==== DATASET ====
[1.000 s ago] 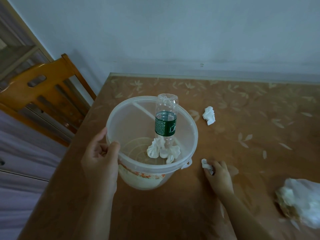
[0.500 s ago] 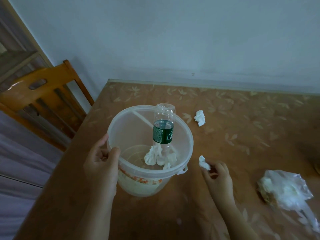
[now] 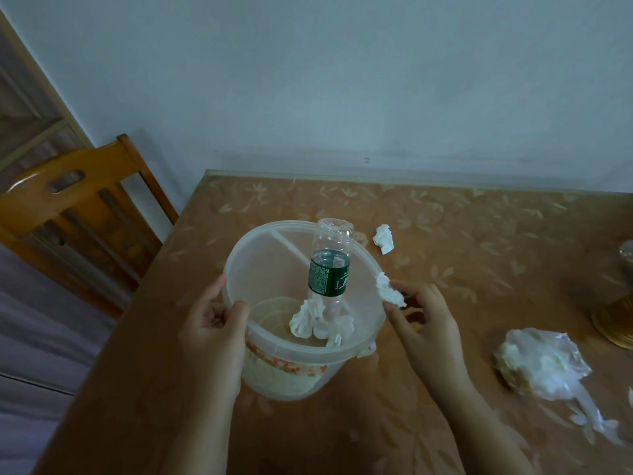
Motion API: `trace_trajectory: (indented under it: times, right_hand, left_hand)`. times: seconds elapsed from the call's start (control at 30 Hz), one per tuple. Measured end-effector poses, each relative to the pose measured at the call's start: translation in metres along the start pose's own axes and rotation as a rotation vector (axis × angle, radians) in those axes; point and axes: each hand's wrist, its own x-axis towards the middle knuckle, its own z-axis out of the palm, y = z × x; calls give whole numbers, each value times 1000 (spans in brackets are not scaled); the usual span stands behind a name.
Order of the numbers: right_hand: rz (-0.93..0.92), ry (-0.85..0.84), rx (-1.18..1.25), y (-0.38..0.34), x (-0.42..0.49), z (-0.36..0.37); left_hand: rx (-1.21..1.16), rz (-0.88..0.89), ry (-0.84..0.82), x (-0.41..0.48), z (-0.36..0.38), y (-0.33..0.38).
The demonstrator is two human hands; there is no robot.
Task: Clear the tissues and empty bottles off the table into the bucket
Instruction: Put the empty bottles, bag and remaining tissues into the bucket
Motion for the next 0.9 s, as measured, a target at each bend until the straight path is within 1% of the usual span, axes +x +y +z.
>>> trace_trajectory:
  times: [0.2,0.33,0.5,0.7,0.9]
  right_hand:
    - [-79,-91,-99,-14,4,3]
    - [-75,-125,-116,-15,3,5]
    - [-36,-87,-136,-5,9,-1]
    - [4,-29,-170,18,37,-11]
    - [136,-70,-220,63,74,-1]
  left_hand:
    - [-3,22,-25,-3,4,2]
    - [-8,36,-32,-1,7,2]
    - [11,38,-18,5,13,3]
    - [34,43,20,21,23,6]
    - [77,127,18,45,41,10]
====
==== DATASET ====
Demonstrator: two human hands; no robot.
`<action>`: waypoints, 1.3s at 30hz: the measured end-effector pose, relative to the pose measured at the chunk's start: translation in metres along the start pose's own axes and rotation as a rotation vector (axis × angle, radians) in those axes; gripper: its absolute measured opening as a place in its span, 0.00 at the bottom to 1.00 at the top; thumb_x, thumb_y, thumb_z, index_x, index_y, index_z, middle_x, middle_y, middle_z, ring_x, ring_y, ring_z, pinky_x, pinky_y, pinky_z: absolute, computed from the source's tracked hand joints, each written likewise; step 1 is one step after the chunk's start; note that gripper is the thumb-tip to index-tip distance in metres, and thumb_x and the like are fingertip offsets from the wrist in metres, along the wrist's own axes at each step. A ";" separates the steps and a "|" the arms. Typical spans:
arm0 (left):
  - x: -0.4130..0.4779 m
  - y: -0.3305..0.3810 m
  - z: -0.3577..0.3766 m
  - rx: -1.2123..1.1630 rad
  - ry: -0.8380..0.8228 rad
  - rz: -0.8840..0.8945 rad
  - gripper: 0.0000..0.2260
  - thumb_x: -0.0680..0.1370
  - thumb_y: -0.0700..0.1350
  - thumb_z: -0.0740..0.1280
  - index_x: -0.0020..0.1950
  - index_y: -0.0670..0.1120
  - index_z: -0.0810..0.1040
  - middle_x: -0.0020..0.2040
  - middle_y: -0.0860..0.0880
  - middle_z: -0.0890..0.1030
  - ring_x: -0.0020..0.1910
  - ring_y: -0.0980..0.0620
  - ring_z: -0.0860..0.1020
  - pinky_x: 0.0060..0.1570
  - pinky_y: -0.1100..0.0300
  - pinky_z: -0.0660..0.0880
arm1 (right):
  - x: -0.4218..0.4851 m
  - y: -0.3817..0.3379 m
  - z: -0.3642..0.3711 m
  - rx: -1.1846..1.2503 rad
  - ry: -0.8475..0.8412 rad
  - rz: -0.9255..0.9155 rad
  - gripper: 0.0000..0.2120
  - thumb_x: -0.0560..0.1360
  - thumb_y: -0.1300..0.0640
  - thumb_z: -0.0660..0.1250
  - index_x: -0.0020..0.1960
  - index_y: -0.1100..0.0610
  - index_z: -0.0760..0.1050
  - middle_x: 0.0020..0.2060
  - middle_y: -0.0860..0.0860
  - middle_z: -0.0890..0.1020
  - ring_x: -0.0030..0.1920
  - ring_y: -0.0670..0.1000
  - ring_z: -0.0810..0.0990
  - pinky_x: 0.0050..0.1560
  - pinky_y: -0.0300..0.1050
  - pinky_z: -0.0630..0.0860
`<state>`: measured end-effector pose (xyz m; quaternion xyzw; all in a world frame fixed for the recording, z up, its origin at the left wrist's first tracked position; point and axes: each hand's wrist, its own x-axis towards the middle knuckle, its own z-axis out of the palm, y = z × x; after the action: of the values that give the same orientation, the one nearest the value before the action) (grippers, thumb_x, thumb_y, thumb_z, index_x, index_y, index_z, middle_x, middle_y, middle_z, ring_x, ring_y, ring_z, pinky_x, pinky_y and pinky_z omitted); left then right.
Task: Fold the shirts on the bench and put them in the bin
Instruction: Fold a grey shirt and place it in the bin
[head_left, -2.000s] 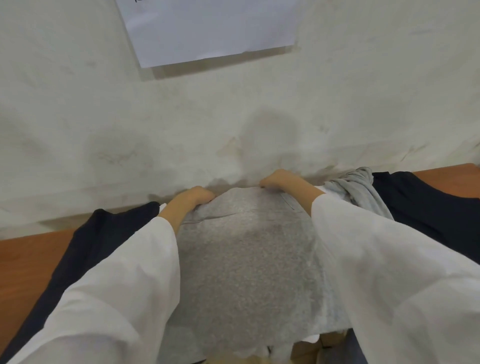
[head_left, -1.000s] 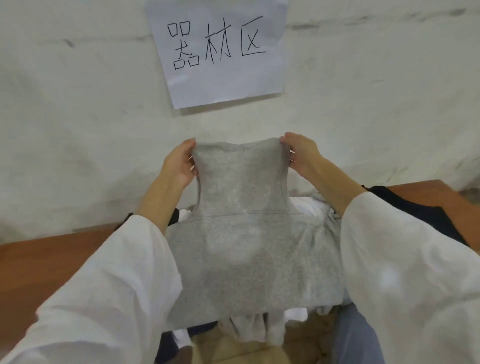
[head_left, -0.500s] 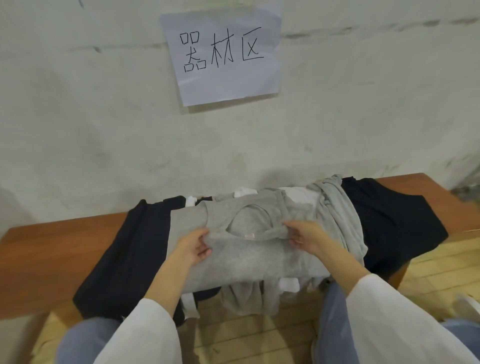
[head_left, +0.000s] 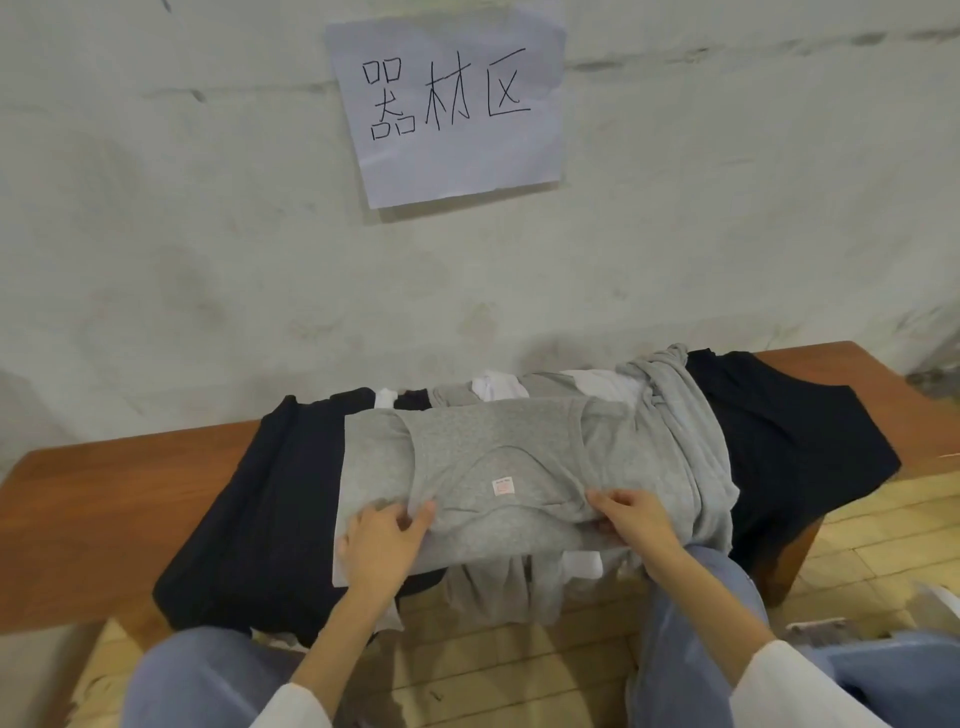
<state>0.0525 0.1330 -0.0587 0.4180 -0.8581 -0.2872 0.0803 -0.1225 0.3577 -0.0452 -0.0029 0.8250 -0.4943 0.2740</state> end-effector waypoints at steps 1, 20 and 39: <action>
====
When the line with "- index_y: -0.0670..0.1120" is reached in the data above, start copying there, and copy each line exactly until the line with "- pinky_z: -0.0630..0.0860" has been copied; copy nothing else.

  - index_y: -0.0670..0.1120
  - index_z: -0.0810..0.1040
  - middle_x: -0.0020..0.2040
  - middle_y: -0.0860..0.0880
  - middle_z: -0.0890..0.1030
  - ring_x: -0.0020..0.1910
  - ring_y: -0.0980..0.0620
  - ring_z: -0.0860..0.1020
  - pinky_x: 0.0060..0.1570
  - pinky_y: -0.1100..0.0300
  - pinky_z: -0.0660..0.0880
arm1 (right):
  - x: -0.4218..0.4851 m
  - y: -0.3817..0.3379 m
  - z: -0.3642..0.3711 m
  - rx: -1.1846..1.2503 rad
  - ry: -0.8475..0.8412 rad
  - rz: -0.9255..0.9155 rad
  - gripper: 0.0000..0.2120
  - thumb_x: -0.0560..0.1360
  - thumb_y: -0.1300..0.0640
  - thumb_z: -0.0660..0.1250
  - index_x: -0.0020..0.1960
  - index_y: -0.1100..0.0610
  - index_z: -0.0760..0.1050
  - middle_x: 0.0020..0.2060
  - middle_y: -0.0860..0.0860
  - middle_z: -0.0890..0.1020
  - ring_x: -0.0030..0.1920
  - ring_y: -0.0670..0.1000
  - ring_z: -0.0810..0.0990
  - pinky_x: 0.0050..0.1560
  - pinky_y: -0.0300..0.1050
  - pinky_z: -0.0630..0.0860

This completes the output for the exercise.